There are two books ritualistically quoted in the twisty, low-budget ghetto thriller Changing the Game : the Bible and Machiavelli’s The Prince. These twin tomes would seem to offer contradictory life paths: one, a holy direction toward goodness and salvation; the other, a coldly practical avenue that rewards conniving selfishness. Rel Dowdell’s ramshackle sophomore feature (after 2000’s rohypnol saga Train Ride) combines them into one master ethos anyway, with a protagonist who, once he belatedly realizes his true potential, slyly plays multiple cretins against one another so that he can be reborn a man of God. If the destination is one of purity, it appears, it doesn’t matter how one gets there.

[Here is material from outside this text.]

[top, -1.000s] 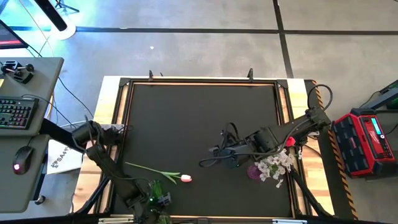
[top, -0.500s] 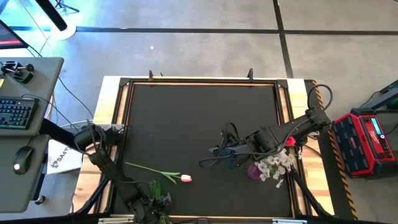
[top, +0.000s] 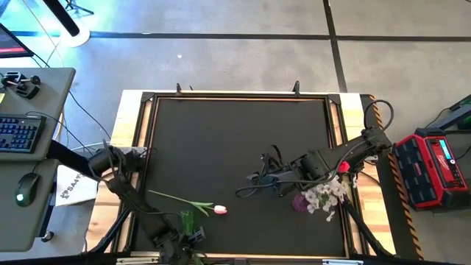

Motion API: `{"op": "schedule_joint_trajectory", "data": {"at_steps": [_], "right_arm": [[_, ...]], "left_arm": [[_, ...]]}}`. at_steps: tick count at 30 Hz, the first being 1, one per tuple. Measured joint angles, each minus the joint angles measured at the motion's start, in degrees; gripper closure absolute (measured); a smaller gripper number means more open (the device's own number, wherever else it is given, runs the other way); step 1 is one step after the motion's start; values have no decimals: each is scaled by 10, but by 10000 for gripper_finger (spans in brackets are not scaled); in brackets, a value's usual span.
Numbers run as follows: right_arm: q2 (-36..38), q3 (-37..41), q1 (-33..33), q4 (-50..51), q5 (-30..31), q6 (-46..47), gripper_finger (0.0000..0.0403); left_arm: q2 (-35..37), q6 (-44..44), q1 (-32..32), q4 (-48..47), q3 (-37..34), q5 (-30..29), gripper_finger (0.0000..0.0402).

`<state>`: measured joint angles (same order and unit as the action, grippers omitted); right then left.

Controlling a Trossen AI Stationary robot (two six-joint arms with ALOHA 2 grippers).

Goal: Sort flowers into vase by color
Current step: Adjust the green vase

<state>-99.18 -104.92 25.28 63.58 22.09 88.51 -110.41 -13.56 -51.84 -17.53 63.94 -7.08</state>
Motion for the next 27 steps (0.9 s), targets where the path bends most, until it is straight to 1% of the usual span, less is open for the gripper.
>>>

The intellectual sloppiness at least fits the rest of the film, another indie trying to live well outside its budgetary limitations. The tale spins on the actualization of Darrell Barnes (Sean Riggs), a North Philadelphian who escapes the mean streets by chasing a Wharton MBA into a star job at a dubious firm—in essence, trading one dangerous existence for another. This doesn’t escape his loving grandmother, played by Irma P. Hall, on hand to browbeat her child (and the audience) with godly words. Tony Todd, the mega-ham best known for Candyman, is the film’s other recognizable thespian, given free rein to weird up a stiff production as both an amusingly smug FBI agent and a hooker-beating pimp who rants about dogs pissing on blood stains and other nonsequiturs you’ll want to jot down.
One doesn’t want to be too hard on a genuine independent picture, particularly one that pays lip service to the vagaries of low income urban life. Changing the Game means well, even taking into consideration its dubious debt toward Machiavelli. Likewise, it doesn’t entirely matter that the acting (save Hall and Todd) ranges from weak to over-the-top, that its filmmaking is amateurish, that its period detail (the setting is the 1980s, pointlessly) is dodgy or that its attempts to do Thailand in Philly are at least worth a chuckle. Although, when there’s little else to make up for these defects, they do matter a bit.